### EXERCISE INSTRUCTIONS
Please report how many lines of the following entries hold the word "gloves", giving the number alone.

### DATA FOR THE TASK
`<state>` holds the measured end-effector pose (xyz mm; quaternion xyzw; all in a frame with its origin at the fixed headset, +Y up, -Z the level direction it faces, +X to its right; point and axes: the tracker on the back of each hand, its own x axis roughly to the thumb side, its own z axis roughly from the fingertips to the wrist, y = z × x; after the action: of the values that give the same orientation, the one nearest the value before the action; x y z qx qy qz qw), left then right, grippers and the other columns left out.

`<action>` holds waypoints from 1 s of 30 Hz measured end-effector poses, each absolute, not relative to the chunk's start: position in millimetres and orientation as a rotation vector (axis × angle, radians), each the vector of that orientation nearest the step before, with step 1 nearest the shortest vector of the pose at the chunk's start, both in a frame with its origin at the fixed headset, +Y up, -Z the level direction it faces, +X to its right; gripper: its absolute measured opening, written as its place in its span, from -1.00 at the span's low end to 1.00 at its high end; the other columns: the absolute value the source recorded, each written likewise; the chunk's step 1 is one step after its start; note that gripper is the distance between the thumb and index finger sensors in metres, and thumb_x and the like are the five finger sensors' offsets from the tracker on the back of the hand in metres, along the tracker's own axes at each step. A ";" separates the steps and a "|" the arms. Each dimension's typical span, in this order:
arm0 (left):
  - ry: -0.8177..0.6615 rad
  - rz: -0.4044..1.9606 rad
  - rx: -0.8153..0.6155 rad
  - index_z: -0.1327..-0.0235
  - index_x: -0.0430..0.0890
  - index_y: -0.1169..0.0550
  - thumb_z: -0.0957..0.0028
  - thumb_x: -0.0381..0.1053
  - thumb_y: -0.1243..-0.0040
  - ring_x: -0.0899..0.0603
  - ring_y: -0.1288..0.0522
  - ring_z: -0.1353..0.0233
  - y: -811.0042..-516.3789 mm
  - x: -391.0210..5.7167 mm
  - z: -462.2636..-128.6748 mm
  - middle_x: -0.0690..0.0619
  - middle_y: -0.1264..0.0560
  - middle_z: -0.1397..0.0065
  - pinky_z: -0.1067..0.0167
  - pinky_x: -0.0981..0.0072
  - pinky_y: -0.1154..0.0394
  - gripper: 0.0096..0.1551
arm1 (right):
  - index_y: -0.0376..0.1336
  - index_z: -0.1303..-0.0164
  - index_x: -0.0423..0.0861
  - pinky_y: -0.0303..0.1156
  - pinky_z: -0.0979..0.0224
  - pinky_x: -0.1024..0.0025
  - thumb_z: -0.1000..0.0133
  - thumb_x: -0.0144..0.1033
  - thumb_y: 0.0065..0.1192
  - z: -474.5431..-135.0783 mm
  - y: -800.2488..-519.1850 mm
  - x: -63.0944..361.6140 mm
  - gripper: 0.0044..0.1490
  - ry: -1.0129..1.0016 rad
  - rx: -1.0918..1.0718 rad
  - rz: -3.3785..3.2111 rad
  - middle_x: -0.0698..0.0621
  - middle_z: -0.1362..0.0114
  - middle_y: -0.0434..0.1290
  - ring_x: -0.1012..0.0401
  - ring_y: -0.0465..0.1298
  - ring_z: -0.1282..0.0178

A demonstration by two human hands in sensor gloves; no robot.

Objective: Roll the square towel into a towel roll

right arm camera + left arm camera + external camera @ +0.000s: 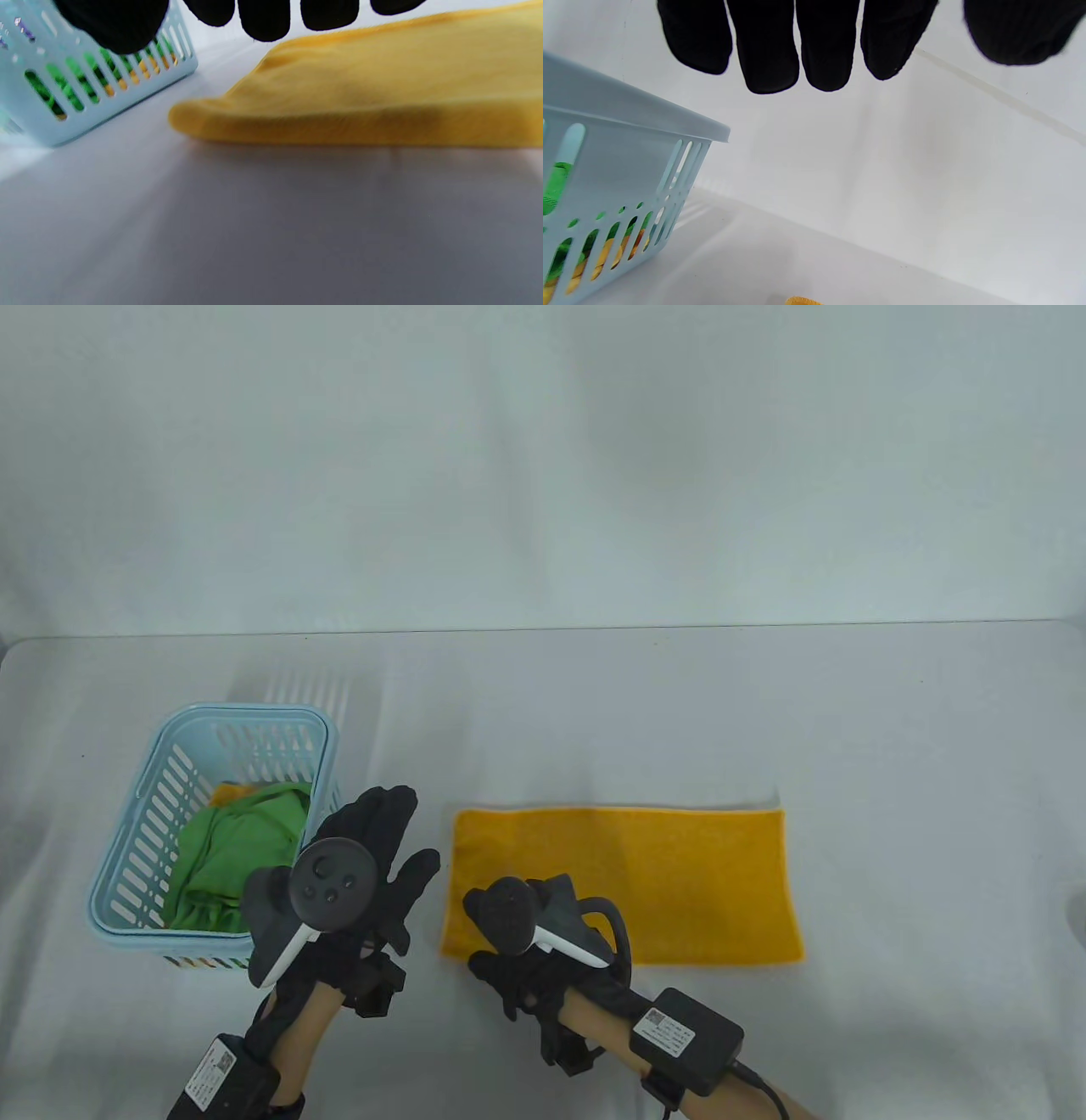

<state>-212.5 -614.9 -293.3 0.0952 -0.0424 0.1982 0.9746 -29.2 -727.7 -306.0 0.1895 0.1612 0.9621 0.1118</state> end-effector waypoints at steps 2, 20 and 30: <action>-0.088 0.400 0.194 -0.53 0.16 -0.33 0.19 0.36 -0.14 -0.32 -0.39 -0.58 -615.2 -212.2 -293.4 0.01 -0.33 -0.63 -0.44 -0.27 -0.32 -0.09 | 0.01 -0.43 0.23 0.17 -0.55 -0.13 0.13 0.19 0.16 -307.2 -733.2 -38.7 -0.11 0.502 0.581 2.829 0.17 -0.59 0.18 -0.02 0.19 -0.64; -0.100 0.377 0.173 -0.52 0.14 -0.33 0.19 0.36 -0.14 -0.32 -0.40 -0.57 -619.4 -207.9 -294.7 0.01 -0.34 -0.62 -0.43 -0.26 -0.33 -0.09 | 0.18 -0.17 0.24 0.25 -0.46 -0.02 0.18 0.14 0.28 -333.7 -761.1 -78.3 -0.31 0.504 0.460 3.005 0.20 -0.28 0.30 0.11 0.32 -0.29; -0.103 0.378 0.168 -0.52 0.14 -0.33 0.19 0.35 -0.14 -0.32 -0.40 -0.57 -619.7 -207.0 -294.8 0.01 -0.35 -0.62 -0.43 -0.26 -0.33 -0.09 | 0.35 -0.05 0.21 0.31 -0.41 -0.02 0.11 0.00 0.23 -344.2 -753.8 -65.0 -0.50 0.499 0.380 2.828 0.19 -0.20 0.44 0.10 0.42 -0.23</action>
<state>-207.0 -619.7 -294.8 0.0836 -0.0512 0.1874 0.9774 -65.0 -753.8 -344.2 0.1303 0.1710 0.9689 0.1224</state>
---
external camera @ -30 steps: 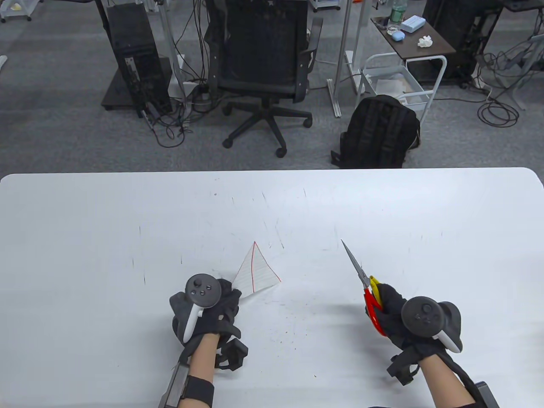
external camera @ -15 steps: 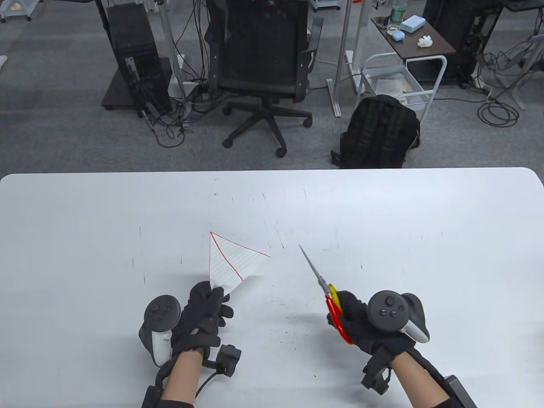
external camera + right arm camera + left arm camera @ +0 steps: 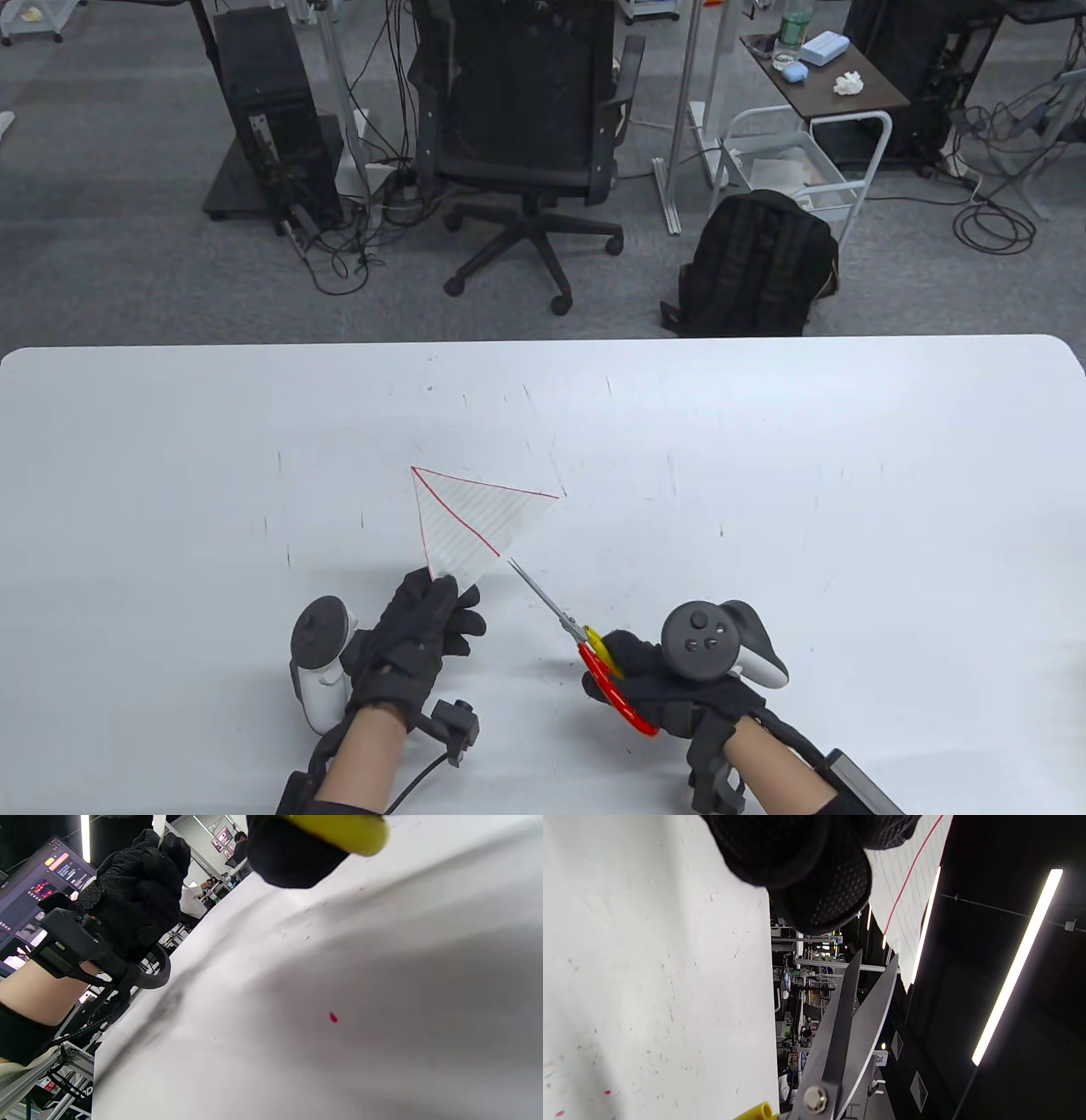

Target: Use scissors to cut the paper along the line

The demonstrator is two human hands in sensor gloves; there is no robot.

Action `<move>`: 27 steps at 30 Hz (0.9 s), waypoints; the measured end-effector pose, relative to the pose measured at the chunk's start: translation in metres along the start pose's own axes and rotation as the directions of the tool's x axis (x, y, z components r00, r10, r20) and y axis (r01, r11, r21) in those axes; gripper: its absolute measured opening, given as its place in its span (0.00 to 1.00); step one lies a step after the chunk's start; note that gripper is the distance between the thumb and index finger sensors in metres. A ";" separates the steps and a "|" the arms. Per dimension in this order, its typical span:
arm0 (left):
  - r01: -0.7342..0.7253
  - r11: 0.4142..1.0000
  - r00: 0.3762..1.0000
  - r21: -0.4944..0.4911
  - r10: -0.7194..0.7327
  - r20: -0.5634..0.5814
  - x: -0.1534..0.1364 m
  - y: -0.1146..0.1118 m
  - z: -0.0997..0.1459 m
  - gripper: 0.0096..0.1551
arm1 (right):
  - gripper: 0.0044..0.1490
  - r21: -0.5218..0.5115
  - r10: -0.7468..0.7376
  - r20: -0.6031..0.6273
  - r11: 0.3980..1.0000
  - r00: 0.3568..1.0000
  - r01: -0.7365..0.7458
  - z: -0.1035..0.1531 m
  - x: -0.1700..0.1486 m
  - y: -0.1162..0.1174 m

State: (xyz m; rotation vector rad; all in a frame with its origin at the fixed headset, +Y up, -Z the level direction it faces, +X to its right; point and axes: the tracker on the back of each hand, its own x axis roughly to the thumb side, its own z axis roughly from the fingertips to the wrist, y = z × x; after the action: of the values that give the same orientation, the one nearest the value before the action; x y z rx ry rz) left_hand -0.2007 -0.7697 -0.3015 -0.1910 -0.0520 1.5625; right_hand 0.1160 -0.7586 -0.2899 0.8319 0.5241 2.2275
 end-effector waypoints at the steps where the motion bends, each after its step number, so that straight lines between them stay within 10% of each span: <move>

### RESULT FOR THIS EXERCISE
2